- [Exercise details]:
Compute how many lines in the listing below hold the string "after", then state only the result.

[[ Information, beginning ]]

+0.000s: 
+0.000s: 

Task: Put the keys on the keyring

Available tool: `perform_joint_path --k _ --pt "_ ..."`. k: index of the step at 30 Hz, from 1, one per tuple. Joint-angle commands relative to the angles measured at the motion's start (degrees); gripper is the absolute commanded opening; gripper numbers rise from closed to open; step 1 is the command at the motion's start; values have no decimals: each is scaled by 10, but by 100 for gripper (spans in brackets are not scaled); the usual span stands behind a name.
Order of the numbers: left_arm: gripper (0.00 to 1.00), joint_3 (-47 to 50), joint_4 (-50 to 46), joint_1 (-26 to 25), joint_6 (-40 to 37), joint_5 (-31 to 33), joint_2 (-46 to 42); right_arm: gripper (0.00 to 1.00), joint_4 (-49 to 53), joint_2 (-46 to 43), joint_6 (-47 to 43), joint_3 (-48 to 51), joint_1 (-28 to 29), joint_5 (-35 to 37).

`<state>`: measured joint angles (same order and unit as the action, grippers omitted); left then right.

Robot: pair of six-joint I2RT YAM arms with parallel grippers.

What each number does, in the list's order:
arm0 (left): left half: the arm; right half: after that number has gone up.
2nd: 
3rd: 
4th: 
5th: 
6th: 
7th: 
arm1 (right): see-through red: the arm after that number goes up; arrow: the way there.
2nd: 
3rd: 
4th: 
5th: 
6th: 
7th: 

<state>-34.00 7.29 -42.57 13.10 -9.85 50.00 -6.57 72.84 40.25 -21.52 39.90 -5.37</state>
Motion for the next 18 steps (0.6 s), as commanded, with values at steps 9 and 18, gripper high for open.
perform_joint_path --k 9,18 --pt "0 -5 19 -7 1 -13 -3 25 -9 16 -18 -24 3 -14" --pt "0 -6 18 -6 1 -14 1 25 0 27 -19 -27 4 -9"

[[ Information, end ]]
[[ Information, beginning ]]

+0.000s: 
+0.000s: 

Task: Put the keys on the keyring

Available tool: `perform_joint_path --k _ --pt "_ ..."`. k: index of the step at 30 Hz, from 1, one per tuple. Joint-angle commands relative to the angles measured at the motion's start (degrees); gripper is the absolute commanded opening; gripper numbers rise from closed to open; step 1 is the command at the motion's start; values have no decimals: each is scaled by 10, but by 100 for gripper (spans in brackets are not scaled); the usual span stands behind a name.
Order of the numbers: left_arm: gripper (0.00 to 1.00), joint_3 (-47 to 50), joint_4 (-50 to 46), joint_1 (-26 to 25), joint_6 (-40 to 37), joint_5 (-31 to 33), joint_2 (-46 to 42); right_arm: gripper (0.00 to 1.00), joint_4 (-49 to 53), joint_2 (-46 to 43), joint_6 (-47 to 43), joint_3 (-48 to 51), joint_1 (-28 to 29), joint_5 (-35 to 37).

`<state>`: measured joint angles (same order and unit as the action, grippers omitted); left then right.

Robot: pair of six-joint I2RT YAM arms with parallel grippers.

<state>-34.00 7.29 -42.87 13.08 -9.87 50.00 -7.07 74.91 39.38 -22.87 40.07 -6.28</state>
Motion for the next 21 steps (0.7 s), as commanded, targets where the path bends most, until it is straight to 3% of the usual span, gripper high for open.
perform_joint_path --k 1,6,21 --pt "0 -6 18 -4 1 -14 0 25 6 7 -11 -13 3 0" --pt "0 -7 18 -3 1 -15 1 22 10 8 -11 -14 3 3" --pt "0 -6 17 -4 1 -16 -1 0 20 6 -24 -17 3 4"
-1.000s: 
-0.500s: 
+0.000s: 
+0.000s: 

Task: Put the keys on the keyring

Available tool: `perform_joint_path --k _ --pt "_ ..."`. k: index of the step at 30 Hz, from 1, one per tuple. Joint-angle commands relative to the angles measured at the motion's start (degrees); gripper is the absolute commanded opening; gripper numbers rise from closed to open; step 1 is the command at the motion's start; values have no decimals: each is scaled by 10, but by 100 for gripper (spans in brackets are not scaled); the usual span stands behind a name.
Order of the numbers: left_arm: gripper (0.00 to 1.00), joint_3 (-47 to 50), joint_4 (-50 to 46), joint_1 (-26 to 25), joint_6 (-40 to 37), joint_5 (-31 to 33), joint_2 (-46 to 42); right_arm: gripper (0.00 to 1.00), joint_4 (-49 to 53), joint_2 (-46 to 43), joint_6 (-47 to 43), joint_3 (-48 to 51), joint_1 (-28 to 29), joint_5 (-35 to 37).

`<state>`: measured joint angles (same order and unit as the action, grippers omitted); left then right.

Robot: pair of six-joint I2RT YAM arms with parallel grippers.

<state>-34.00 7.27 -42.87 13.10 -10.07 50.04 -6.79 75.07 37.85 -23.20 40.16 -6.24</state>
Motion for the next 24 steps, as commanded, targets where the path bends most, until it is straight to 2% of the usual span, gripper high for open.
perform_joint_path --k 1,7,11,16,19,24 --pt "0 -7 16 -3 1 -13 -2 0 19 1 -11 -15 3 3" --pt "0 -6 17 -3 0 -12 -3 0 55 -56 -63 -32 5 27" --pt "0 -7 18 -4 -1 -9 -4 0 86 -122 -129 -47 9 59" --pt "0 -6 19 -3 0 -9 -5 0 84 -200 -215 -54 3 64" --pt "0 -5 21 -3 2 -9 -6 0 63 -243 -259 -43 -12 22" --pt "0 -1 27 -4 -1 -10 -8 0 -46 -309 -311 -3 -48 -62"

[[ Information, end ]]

- [Task result]:
2